### DATA UNDER STUDY
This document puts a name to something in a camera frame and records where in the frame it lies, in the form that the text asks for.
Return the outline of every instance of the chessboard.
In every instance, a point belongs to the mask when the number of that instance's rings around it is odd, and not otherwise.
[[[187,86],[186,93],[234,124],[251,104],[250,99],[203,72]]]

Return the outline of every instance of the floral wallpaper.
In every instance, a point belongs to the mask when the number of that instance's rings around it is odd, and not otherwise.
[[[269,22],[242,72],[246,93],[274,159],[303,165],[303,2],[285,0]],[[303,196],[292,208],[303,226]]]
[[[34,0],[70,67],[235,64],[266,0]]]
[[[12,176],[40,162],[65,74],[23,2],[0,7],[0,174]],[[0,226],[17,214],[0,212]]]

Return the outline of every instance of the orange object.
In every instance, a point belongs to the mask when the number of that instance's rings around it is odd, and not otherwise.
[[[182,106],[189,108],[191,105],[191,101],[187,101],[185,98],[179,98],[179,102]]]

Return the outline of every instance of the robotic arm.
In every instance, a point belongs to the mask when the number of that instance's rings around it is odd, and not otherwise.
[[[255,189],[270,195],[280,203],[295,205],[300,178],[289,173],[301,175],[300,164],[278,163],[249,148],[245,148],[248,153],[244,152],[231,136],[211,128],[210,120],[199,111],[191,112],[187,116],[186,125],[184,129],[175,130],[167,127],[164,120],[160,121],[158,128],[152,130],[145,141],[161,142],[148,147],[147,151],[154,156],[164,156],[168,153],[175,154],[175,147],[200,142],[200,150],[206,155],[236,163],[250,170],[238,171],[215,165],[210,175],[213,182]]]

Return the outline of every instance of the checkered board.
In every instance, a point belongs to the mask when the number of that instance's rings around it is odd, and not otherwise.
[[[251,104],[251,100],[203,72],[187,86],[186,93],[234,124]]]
==
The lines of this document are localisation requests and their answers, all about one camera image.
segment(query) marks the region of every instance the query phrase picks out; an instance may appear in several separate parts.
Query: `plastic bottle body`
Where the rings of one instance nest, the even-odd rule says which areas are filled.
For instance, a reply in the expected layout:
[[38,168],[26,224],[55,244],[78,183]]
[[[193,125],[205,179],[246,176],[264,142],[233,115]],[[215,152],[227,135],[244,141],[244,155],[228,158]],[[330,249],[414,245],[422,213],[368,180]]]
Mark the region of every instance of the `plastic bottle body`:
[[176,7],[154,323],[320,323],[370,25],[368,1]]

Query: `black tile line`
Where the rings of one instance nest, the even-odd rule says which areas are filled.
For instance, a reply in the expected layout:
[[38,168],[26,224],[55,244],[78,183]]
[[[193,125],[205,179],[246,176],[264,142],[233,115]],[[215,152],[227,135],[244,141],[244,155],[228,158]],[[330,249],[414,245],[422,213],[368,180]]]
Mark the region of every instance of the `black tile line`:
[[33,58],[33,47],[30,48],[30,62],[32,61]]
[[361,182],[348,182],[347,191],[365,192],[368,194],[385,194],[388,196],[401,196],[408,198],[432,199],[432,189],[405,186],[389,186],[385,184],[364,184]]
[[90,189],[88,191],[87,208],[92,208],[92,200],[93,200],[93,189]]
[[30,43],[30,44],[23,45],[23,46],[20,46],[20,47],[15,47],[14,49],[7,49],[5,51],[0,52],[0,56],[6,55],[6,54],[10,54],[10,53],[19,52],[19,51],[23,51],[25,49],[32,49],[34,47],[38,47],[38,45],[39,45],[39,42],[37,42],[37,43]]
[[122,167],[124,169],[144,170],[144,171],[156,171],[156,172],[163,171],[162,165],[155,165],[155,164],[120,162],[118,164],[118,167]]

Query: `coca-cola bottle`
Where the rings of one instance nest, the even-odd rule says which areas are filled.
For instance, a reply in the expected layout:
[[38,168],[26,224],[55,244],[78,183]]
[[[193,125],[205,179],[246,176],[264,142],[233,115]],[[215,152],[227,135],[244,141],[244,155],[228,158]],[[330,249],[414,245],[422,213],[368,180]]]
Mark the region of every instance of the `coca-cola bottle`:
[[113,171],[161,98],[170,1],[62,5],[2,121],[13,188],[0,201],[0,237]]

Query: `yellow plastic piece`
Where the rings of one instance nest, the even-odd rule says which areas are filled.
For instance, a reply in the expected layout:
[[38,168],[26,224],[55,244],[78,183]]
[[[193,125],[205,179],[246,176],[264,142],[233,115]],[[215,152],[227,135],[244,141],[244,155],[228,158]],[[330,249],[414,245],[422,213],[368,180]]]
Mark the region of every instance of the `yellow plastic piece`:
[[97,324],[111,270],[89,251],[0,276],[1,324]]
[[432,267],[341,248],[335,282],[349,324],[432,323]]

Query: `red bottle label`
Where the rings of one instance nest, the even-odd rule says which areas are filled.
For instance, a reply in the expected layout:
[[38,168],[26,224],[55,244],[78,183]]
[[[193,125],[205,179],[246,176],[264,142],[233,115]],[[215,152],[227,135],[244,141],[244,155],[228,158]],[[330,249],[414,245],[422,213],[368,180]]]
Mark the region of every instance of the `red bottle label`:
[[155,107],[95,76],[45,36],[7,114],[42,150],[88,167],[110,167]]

### TASK TO CARRY OUT
An answer is complete only when it holds every line above containing the string "Return".

### RESPONSE TO THIS EXERCISE
Return the outline of every instance of the chessboard.
Return the outline of every instance of the floral wallpaper.
Return the outline of every instance of the orange object.
Return the outline of every instance of the robotic arm.
Return the outline of every instance of the checkered board.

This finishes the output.